**WHAT TO WORK ON**
Repeat the records below exactly from the line containing "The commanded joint" to the line containing "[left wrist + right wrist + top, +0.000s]", taking in both of those lines. Drop the pictures.
[[ MATERIAL SHOWN open ]]
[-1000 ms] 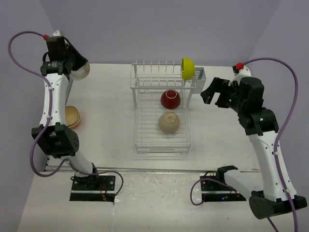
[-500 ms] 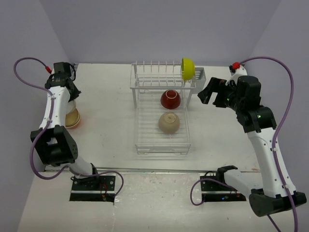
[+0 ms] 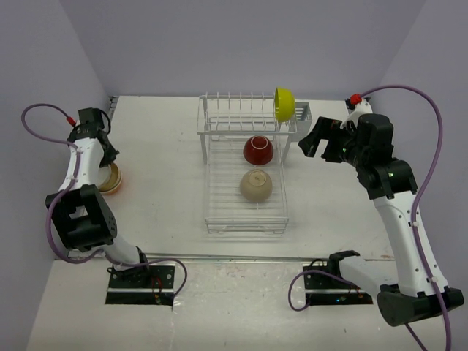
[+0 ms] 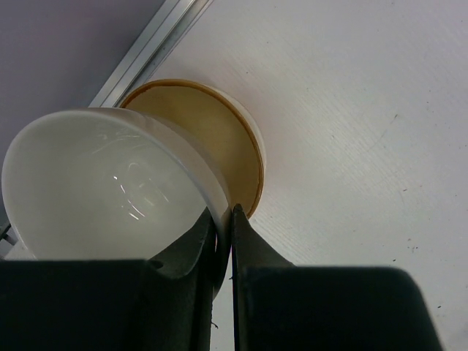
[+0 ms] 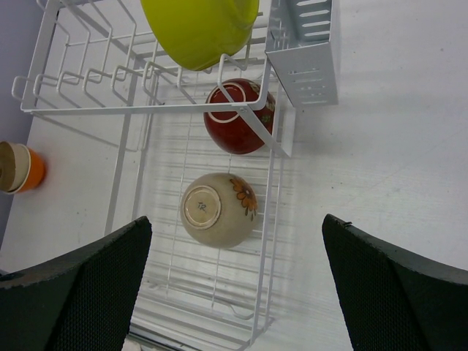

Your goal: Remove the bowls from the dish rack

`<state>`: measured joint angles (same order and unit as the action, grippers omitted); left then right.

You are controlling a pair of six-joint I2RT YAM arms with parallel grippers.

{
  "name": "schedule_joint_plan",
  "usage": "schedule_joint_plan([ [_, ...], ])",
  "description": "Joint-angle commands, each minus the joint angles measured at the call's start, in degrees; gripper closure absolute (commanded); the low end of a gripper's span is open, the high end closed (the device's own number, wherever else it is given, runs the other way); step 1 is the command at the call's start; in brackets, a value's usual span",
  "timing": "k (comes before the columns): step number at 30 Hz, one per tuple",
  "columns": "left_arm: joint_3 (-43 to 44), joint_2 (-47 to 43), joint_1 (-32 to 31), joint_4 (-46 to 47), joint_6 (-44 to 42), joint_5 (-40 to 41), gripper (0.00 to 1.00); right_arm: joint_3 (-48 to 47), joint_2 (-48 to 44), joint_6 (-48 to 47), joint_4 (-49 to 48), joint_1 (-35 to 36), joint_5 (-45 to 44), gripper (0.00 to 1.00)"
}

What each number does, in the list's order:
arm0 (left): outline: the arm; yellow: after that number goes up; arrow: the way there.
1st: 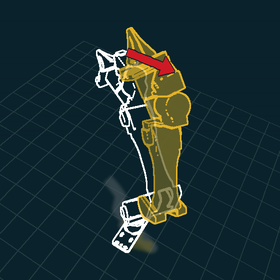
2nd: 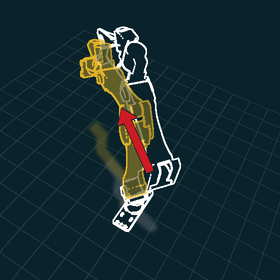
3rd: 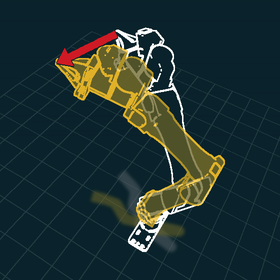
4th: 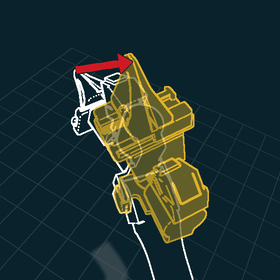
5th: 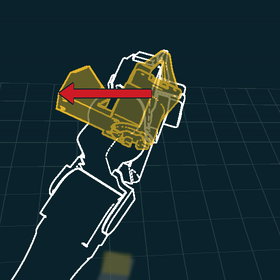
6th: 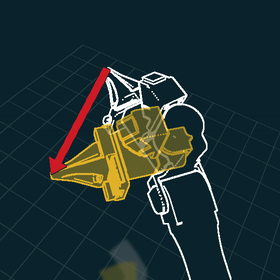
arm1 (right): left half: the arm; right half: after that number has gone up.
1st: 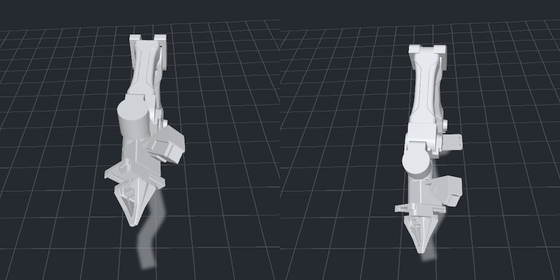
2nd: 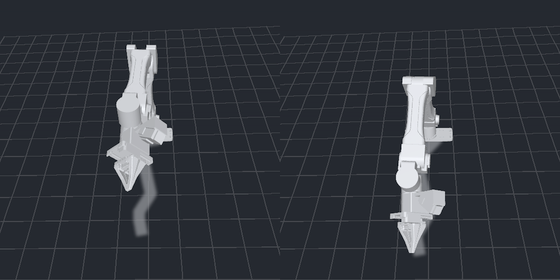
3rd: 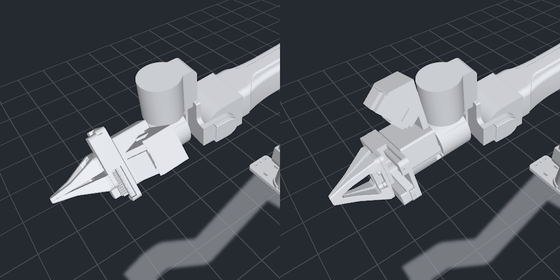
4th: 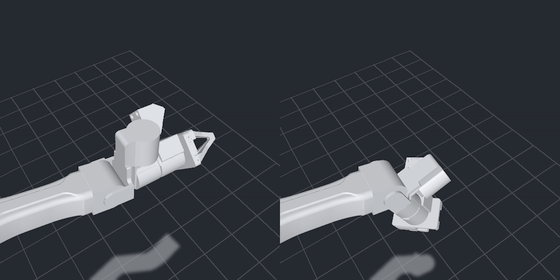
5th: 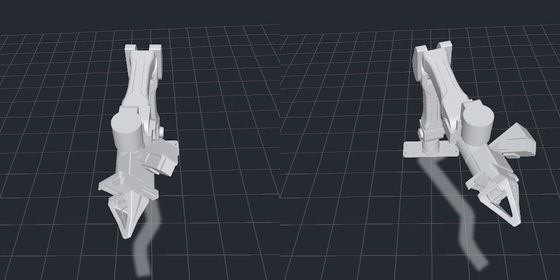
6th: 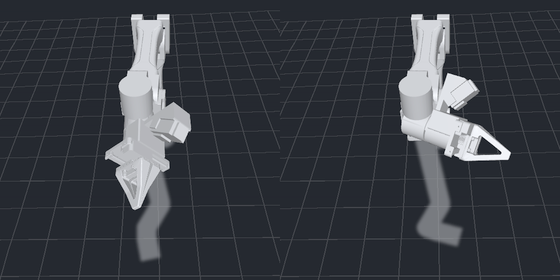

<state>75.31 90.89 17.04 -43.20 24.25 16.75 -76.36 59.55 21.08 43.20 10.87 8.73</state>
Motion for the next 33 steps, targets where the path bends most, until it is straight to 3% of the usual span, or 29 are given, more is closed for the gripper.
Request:
schedule_joint_plan([
  [1, 2.6, 0.6, 0.4, 4.9, -1.5, 0.4, 1.0, -0.7, -0.6, 0.2, -1.1, 0.4, 0.5, 0.01],
  [17, 2.8, 6.1, 0.4, 6.6, -1.2, -2.2, 0.99, -0.5, -1.0, 0.5, -1.7, 0.4, 0.2, 0.01],
  [19, 3.1, 5.9, 0.4, 6.6, -1.3, -2.8, 0.84, -0.2, -1.0, 0.6, -1.8, 0.3, 0.2, 0.01],
  [22, 3.4, 5.3, 0.3, 6.9, -1.1, -3.3, 0.72, 0.1, -1.3, 0.6, -2.1, 0.3, 0.4, 0.01],
  [23, 3.6, 5.3, 0.3, 6.8, -1.0, -3.6, 0.62, 0.2, -1.2, 0.8, -2.2, 0.3, 0.4, 0.01],
  [29, 6.3, 2.8, 0.3, 5.7, 0.8, -4.5, 0.5, -0.2, -1.3, 1.0, -2.1, 0.3, 0.8, 0.01],
  [30, 7.6, 1.1, 0.3, 5.8, 1.7, -5.8, 0.45, -0.5, -1.2, 1.0, -2.0, 0.3, 0.8, 0.01],
  [32, 9.4, -0.9, 0.1, 6.5, 3.7, -8.4, 0.44, -0.8, -1.2, 1.0, -1.7, 0.4, 0.0, 0.01],
  [33, 11.1, -3.2, 0.1, 8.3, 4.6, -13.6, 0.44, -1.2, -1.4, 1.0, -1.6, 0.3, -0.6, 0.01],
])
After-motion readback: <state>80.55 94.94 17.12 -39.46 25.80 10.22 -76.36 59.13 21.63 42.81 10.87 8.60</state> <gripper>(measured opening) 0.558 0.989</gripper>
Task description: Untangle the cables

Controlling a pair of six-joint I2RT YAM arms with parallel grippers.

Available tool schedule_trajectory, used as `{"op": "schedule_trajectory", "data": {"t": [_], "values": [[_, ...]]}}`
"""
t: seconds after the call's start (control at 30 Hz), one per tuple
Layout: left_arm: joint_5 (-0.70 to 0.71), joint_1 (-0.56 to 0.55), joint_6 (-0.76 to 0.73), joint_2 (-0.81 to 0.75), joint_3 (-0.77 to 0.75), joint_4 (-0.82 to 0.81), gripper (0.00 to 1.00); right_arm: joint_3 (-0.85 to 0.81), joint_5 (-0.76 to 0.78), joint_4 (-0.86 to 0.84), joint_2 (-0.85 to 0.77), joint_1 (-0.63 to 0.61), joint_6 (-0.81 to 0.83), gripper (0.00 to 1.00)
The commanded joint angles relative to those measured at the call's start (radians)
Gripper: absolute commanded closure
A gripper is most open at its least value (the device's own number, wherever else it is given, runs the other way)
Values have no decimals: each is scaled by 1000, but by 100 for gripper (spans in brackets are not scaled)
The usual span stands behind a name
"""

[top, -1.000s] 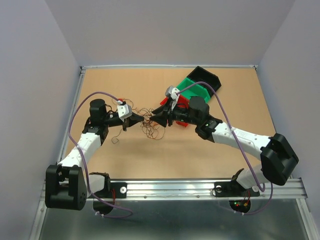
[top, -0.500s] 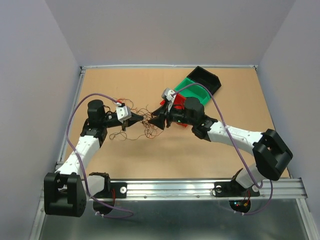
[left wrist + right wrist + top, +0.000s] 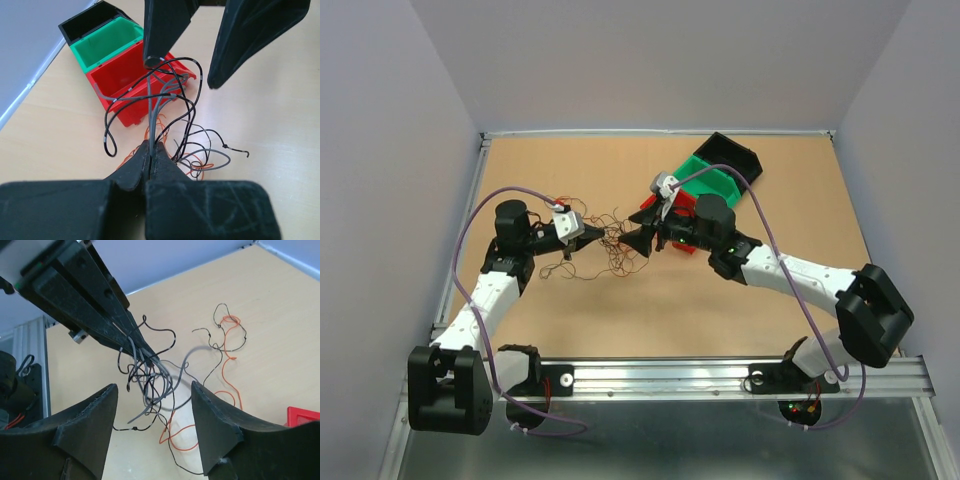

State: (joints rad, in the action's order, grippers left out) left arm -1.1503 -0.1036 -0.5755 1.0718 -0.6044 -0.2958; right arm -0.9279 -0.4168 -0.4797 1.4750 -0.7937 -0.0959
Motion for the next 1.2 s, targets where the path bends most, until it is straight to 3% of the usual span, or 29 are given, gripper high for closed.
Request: {"op": "schedule_trajectory", "data": {"t": [0.0,0.17,0.37,0.53,0.63,0.67,0.73,0.87,1.17], "values": [[-11,-5,-23,-13,9,-31,100,9,29,-62,-61,-9,1,34],[3,-10,-24,-10,9,-29,100,-14,3,-63,-55,-10,-18,35],[21,-25,-27,-24,15,-31,100,-57,-19,-60,-12,-9,-42,54],[35,-36,-37,-24,18,-31,100,-88,-40,-59,21,-9,-56,60],[37,-36,-41,-21,20,-31,100,-103,-50,-56,39,-9,-62,74],[41,-36,-41,-24,22,-31,100,-104,-36,-56,39,-9,-64,86],[49,-38,-47,-26,25,-31,100,-92,5,-56,33,-10,-68,95],[98,-38,-40,-18,25,-43,100,-46,124,-59,-22,-9,-71,99],[340,-19,104,51,5,-170,100,171,556,-57,-215,-9,-77,100]]}}
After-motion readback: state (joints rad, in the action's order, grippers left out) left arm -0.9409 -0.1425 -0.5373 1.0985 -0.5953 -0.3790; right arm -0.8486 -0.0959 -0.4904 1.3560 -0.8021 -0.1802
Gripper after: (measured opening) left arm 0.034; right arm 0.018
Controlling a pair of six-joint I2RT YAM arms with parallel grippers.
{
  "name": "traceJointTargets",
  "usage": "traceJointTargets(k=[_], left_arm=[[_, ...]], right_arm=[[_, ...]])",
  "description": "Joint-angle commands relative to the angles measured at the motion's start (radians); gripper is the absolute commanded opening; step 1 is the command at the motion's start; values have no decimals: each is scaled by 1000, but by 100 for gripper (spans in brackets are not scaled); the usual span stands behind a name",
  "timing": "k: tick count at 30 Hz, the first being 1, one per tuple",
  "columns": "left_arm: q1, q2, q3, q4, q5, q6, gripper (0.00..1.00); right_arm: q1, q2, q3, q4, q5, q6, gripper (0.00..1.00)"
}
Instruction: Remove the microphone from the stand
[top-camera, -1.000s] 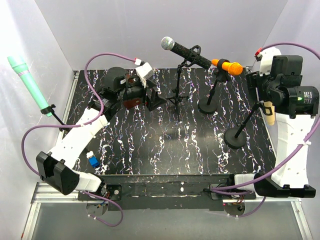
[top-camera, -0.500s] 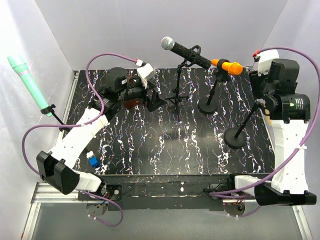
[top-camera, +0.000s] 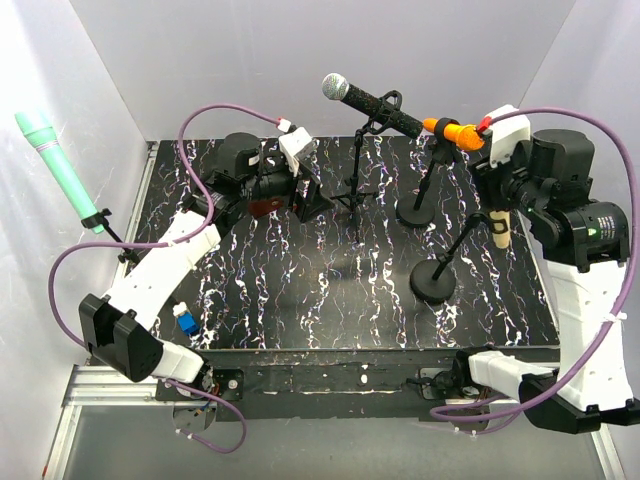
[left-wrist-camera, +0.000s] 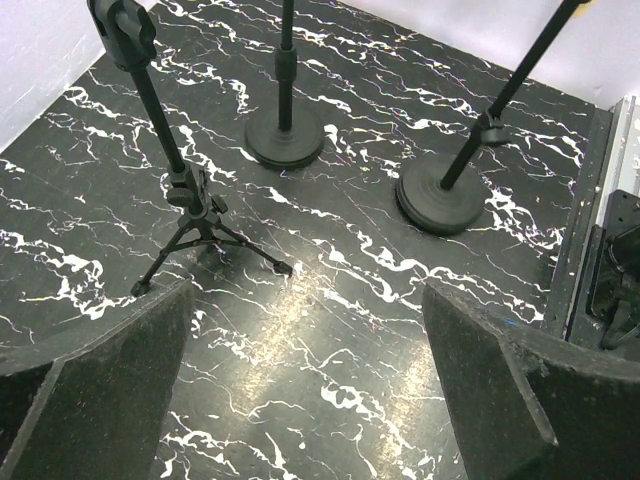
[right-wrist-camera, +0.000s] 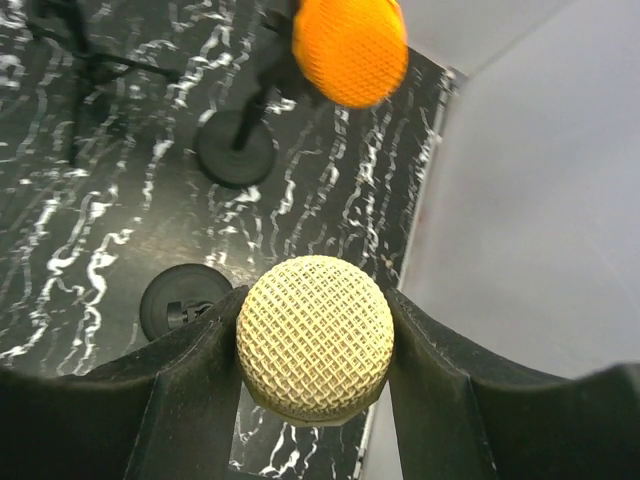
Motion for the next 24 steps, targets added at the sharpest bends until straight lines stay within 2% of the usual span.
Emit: traceJointTargets(k=[1,8,10,13,19,21,24], left_arm=[[-4,-12,50,-24,-4,28,98],[-4,-21,62,-50,36,38,98],[-4,-24,64,-59,36,48,98],[-4,-32,62,-68,34,65,98],[-4,-43,42,-56,48,65,98],[-4,-43,25,-4,50,27,98],[-4,-24,22,48,62,-31,98]], right_arm=[[81,21,126,84,-59,32,19],[292,153,292,116,-26,46,17],[372,188,321,136,11,46,13],[473,217,311,199,88,49,8],[592,273,297,261,221,132,9],[613,291,295,255,226,166,19],[619,317,315,215,151,199,74]])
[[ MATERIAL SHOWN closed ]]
**ANSWER SPACE**
The commanded joint angles relative to those measured at the call's start (radians)
Gripper: absolute commanded closure
A gripper is most open at its least value (the device's own number, wherever else it is given, runs the other way)
Values have no decimals: each is scaled by 1000, but by 100 for gripper (spans in brackets are not scaled)
The usual span stands behind a name
"""

[top, -1.000s] 
[top, -0.500s] 
[left wrist + right wrist + top, +0.000s] 

The work on the exercise is done.